• WHAT IS NEEDED
Give the number of lines in the records below that contain the word "camera". State only that number.

### RECORDS TO PROCESS

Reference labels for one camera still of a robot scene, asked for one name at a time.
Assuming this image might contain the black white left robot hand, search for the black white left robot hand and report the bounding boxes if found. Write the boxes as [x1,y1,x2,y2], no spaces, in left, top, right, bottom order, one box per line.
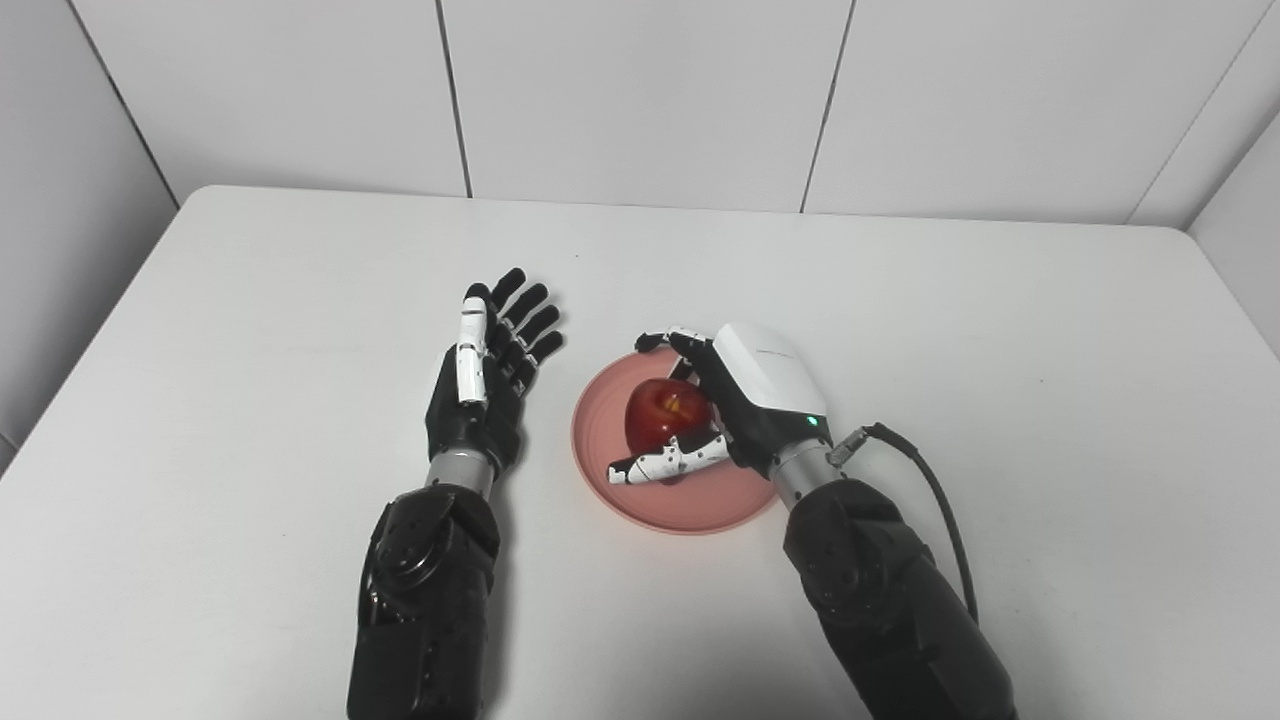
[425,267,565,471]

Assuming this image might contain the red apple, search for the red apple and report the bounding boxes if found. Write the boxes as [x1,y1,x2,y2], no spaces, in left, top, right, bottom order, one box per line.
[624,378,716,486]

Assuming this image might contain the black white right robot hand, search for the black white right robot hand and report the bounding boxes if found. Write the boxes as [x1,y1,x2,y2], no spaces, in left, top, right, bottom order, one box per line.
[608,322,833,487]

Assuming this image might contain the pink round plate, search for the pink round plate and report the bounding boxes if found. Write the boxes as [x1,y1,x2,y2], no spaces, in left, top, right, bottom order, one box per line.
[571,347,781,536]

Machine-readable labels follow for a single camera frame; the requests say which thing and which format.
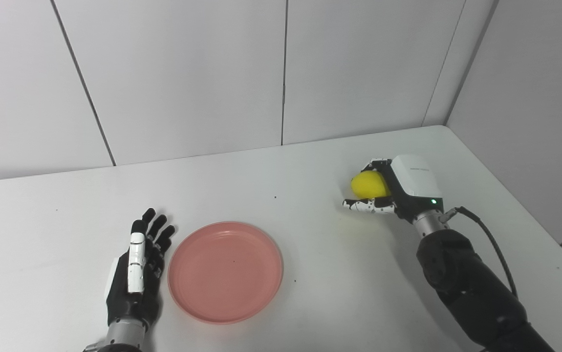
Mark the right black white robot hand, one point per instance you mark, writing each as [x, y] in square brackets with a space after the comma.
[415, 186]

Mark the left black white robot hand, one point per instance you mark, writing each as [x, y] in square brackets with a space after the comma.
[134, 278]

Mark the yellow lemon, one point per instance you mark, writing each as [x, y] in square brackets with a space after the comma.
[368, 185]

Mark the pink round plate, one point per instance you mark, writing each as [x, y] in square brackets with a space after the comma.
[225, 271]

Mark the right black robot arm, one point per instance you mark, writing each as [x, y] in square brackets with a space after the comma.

######

• ANSWER BELOW
2